WFP memperingatkan bahwa dana sebesar $700 juta dibutuhkan sebelum Maret untuk mencegah krisis kelaparan dan pengungsian terparah di dunia semakin memburuk.
Diterbitkan Pada 16 Jan 2026
Bantuan pangan untuk Sudan yang dilanda perang dapat habis dalam hitungan bulan jika ratusan juta dolar tambahan tidak segera dijanjikan, demikian peringatan Perserikatan Bangsa-Bangsa.
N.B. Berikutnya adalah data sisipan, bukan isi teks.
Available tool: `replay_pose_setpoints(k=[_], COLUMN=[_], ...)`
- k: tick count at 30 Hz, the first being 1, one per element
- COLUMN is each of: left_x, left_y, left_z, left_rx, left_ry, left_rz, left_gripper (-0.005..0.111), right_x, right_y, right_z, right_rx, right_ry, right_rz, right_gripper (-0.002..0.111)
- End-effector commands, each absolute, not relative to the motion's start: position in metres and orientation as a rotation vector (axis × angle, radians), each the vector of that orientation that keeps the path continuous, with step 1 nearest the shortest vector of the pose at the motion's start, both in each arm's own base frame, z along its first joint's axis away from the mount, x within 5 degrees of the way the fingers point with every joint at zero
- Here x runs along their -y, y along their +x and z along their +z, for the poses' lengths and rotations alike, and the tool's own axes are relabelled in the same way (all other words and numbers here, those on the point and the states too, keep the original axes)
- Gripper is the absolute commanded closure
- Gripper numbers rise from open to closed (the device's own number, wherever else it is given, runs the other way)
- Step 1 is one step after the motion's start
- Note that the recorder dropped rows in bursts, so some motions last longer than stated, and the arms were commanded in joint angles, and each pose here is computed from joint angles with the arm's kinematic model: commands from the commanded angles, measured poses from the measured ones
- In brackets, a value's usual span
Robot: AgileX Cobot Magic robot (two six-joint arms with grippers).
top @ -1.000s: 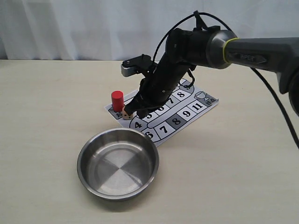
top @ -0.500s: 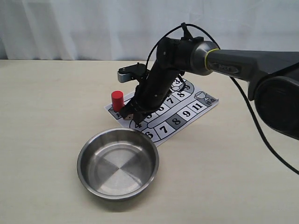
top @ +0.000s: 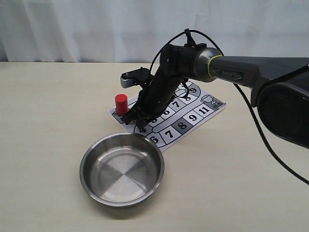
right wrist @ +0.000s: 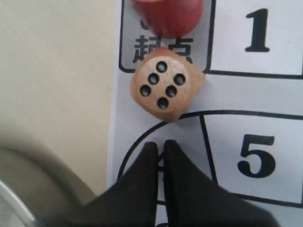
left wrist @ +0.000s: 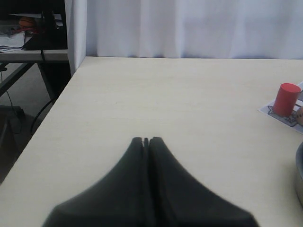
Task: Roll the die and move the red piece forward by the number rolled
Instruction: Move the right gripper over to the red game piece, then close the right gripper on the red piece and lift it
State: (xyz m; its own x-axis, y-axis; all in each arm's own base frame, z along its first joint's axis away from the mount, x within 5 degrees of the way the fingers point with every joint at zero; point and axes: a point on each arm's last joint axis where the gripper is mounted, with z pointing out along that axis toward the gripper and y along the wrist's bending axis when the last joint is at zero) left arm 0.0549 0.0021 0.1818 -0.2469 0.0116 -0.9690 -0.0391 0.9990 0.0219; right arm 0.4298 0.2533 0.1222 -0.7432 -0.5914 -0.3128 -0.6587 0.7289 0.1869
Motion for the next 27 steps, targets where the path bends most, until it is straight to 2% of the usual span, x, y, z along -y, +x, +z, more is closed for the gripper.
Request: replay_pose_setpoints(k=[1, 14, 18, 20, 24, 25, 27], left_x=[-0.002, -0.002, -0.002, -0.002, -0.002, -0.002, -0.002], left_y=[0.055, 0.055, 0.055, 0.055, 0.055, 0.055, 0.055], left_z=[0.185, 0.185, 0.185, 0.185, 0.185, 0.185, 0.185], left_rx=[-1.801, -1.801, -1.801, -1.801, -1.801, -1.801, -1.801], left_ry=[-0.012, -0.012, -0.012, -0.012, -0.012, -0.012, -0.012], left_rz=[0.044, 0.044, 0.044, 0.044, 0.044, 0.044, 0.044], left_gripper=[0.107, 0.107, 0.107, 0.107, 0.107, 0.107, 0.107], right_x=[-0.255, -0.254, -0.249, -0.247, -0.250, -0.253, -0.256], right_y=[0.431, 0.429, 0.429, 0.431, 0.438, 0.440, 0.445], right_z=[0.121, 0.122, 0.145, 0.161, 0.183, 0.185, 0.186], right_rx=[-2.689, -2.697, -2.731, -2.744, -2.677, -2.647, -2.591], right_ry=[-1.001, -1.007, -0.990, -0.942, -0.902, -0.875, -0.848], right_rz=[0.421, 0.423, 0.427, 0.389, 0.391, 0.416, 0.422], right_gripper=[0.104, 0.104, 0.103, 0.094, 0.055, 0.049, 0.046])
Menandai lebih dari 1.000 hari perang saudara di negara tersebut, Program Pangan Dunia PBB pada Kamis mengeluarkan permohonan dana sebesar $700 juta untuk mendukung operasinya di Sudan. Dana tersebut diperlukan untuk mencegah memburuknya apa yang telah disebut sebagai krisis kelaparan dan pengungsian terparah di dunia.
Rekomendasi Cerita
Tiga tahun perang brutal antara pemerintah militer dan pasukan paramiliter Rapid Support Forces (RSF) telah menewaskan puluhan ribu orang serta mengusir 14 juta warga dari rumah mereka.
Berbagai upaya berulang untuk merundingkan kesepakatan damai gagal menghentikan pertikaian. Sementara itu, upaya bantuan kemanusiaan terkendala oleh penurunan drastis pendanaan – yang dipicu oleh dorongan ideologis dari Presiden Donald Trump di Amerika Serikat – serta tuntutan bersaing dari berbagai konflik lain di seluruh dunia.
“WFP terpaksa mengurangi ransum hingga ke batas minimal untuk bertahan hidup. Pada akhir Maret, stok pangan kami di Sudan akan habis,” ujar Ross Smith, Direktur Kesiapsiagaan dan Tanggap Darurat, dalam sebuah pernyataan.
“Tanpa pendanaan tambahan segera, jutaan orang akan kehilangan bantuan pangan vital dalam hitungan minggu,” tambahnya.
Dana $700 juta yang diminta oleh program tersebut akan menjaga kelangsungan operasinya di Sudan hingga Juni.
WFP menyatakan lebih dari 21 juta orang di Sudan, hampir setengah populasi, menghadapi kelaparan akut. Kondisi kelaparan parah telah dikonfirmasi di area-area dimana pertempuran berbulan-bulan membuat akses bagi pekerja bantuan hampir mustahil.
Dalam kunjungannya ke Sudan utara pada Kamis, Komisioner Tinggi PBB untuk Hak Asasi Manusia Volker Türk menyerukan “upaya maksimal” dari komunitas internasional untuk membantu kelompok-kelompok bantuan “memberikan bantuan kemanusiaan yang sangat dibutuhkan dalam kondisi ini”.
Upaya yang dipimpin oleh AS dan mediator regional – Mesir, Arab Saudi, dan Uni Emirat Arab, yang dikenal sebagai Kuartet – untuk mengamankan gencatan senjata telah gagal seiring pemerintah dan RSF terus memperebutkan wilayah. Keduanya dituduh telah melakukan kejahatan perang.
RSF diduga melakukan kekejaman, termasuk pembunuhan sembarangan dan pemerkosaan massal, dalam bulan-bulan terakhir, saat mereka membakar jejak kehancuran melintasi negara bagian barat Darfur dan wilayah Kordofan tengah setelah mundur dari ibu kota, Khartoum.
Pertemuan pada Rabu di Kairo menghimpun pejabat dari negara-negara Kuartet serta PBB, Uni Eropa, dan organisasi regional untuk mencoba menghidupkan kembali upaya perdamaian.
Usaha merundingkan gencatan senjata tersebut menemui jalan buntu, dengan pemerintah menuduh UAE mendukung musuhnya. Uni Emirat Arab telah membantah memberikan senjata dan pendanaan kepada paramiliter RSF.